◆ **AIM OF THE EXERCISE**
Once you find the line with "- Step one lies" in the data that follows, repeat it and every line after it exactly, through the line with "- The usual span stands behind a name".

==*==

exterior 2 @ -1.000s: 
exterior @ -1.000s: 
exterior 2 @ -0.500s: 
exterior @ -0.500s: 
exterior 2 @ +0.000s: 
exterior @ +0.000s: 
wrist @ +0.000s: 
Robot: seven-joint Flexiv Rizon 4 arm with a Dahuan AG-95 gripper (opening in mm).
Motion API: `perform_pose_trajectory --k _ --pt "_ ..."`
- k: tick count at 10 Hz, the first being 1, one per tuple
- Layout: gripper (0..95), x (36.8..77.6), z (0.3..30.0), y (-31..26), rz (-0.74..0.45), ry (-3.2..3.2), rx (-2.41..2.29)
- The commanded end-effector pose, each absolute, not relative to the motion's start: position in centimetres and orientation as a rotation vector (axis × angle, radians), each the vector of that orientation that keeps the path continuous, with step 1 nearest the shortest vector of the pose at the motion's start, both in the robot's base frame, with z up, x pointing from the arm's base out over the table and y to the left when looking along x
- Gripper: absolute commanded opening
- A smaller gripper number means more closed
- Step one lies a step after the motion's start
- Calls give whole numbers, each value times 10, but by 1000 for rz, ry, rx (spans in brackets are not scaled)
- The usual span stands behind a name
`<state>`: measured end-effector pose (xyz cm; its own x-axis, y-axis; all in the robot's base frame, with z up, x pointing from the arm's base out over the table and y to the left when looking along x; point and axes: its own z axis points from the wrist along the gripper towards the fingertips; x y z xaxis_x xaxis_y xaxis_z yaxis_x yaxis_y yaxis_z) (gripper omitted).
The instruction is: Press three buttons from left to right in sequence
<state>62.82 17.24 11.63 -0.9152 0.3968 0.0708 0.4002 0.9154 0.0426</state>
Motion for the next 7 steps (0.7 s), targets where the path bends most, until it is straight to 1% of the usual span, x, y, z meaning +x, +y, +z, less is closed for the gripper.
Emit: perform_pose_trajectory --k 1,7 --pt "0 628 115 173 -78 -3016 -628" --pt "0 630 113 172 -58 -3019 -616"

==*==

◆ **SOLUTION FOR THIS PROBLEM**
- Step one lies a step after the motion's start
- Calls give whole numbers, each value times 10, but by 1000 for rz, ry, rx (spans in brackets are not scaled)
- The usual span stands behind a name

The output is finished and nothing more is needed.